成田空港では滑走路新設や夜間飛行制限緩和により、航空機発着枠を年50万回に拡大する機能強化が進むことになった。将来、成田空港と羽田空港を合わせた首都圏空港の発着枠は年100万回に拡大する見込み。両空港は圏央道とアクアラインで結ばれることから、千葉県の房総半島は両空港を効率よく利用できる地域としても注目を集めそうだ。
外環道千葉区間 6月2日開通
都心から約15キロメートルの位置に計画された環状道路である外環道では、三郷南IC(埼玉県三郷市)―高谷JCT(千葉県市川市)の区間が6月2日に開通する。同区間の延長は15・5キロメートル。市川市や浦安市の千葉県湾岸エリアからも北関東や東北方面にアクセスしやすくなる。千葉県内の主要な高速道路である東関東自動車道から、常磐・東北・関越自動車道への所要時間は18分―26分短縮する見通しだ。

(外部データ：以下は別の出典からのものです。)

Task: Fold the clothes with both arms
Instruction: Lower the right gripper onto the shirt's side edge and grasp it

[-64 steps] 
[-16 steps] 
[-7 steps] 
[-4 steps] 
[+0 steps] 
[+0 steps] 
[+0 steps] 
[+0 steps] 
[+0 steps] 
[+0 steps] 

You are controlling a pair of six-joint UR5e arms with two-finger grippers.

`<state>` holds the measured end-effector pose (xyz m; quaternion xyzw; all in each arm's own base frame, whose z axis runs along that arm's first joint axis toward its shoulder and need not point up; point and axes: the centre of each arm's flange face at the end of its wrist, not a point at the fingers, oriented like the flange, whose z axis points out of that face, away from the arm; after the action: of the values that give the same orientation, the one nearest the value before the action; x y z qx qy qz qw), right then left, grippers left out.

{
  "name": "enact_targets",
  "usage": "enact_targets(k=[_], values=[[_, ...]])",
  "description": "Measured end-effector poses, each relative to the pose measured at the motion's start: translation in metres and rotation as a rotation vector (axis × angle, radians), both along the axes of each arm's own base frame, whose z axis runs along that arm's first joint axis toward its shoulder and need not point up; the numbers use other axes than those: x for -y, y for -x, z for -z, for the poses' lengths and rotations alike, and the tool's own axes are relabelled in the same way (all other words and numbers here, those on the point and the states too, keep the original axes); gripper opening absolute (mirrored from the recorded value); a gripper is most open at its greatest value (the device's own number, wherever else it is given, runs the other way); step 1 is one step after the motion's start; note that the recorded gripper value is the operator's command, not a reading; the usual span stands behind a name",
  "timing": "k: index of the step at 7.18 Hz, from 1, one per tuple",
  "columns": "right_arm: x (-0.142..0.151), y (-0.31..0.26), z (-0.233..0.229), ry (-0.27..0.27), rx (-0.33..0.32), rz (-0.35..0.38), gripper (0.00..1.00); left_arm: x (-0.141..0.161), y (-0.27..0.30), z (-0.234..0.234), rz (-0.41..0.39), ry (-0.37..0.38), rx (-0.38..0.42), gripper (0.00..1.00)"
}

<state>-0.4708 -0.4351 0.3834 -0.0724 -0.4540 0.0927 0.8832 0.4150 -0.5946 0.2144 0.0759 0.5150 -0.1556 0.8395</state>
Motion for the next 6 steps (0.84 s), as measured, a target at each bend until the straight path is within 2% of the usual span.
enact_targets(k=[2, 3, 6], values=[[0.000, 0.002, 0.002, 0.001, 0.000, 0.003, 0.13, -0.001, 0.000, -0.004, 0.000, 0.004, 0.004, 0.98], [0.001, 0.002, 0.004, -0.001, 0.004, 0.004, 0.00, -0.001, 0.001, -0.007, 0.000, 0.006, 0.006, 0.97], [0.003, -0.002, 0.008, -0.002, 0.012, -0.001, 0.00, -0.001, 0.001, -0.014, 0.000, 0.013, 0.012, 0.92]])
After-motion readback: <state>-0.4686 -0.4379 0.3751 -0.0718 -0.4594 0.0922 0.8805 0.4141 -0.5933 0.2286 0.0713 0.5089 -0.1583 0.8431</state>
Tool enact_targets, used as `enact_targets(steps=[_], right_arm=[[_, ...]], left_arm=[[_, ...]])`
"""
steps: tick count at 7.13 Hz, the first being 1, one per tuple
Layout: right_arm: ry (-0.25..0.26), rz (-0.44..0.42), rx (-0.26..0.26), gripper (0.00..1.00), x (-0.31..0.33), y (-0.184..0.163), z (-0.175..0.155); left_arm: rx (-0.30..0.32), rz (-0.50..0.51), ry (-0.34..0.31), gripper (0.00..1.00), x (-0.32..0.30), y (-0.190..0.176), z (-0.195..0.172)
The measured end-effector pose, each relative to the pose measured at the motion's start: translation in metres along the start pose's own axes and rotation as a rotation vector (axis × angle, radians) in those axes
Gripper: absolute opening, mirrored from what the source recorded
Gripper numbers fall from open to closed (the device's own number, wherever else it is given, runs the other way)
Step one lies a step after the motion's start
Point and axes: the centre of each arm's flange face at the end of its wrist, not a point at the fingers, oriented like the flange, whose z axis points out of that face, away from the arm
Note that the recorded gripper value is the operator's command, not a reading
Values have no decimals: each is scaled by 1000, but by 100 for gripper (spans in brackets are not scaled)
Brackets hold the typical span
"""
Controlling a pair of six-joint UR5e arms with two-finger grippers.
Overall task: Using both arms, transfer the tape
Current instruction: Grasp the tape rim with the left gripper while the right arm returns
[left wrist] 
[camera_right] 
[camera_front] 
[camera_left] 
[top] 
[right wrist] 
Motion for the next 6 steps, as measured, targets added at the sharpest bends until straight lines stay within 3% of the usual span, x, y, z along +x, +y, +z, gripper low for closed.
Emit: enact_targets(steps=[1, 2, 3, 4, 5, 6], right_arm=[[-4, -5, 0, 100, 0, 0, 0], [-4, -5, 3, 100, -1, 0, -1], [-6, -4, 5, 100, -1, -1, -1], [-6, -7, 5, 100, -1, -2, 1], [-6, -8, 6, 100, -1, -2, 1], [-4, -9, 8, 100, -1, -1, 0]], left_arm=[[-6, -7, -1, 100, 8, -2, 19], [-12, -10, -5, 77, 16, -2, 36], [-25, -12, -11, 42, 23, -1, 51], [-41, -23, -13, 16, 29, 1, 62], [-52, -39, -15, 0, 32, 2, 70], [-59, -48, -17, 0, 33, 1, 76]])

市川市(外環道)と成田市を結ぶ北千葉道路の整備も前進している。印西市から成田市間の約13・5キロメートルの区間が18年度内に開通予定(一部暫定2車線)となった。未整備区間だった市川市―船橋市の区間についても、千葉県は1月に環境アセスメント・都市計画手続きを開始。北千葉道路は計画延長約43キロメートルで、都心と成田空港を最短ルートで結ぶ幹線道路となることが期待されている。
千葉県ではこうした基幹道路の整備進展を踏まえ、基幹道路にアクセスするための道路整備にも力を入れている。
物流施設の立地 高水準 交通利便性がポイント
経済産業省や千葉県のまとめによると、製造業や物流施設などの立地件数は17年に56件だった。内訳は製造業などが21件で、物流施設などが35件だった。大消費地の東京に隣接しているという特性などから、製造業では食料品製造業の立地が目立っている。
圏央道の延伸など交通の利便性が高まっていることから、近年は特に物流施設の立地件数が高水準で推移している。6月に開通する外環道千葉県区間付近の流山市や松戸市には日本GLP(東京都港区)や大和ハウス工業、三菱UFJリースなどが大型物流施設を完成・計画中だ。圏央道沿線の成田市周辺などでも、将来の全線開通を見込んで「すでに土地の奪い合い」(成田市内の不動産関連企業経営者)といった状況もうわさされている。
また県は、新たに整備した「茂原にいはる工業団地」(茂原市)と「袖ケ浦椎の森工業団地」(袖ケ浦市)の2回目の入札を17年度に行い、売れ行きは好調となっている。茂原にいはる工業団地は圏央道の茂原北ICから車で約5分と至近距離にあり、都心からは車で60分圏内に位置する。袖ケ浦椎の森工業団地も東関東道館山線の姉崎袖ケ浦ICの近くにあり、都心まで車で約50分というアクセスの良さがポイントで、両工業団地とも人気を集めている。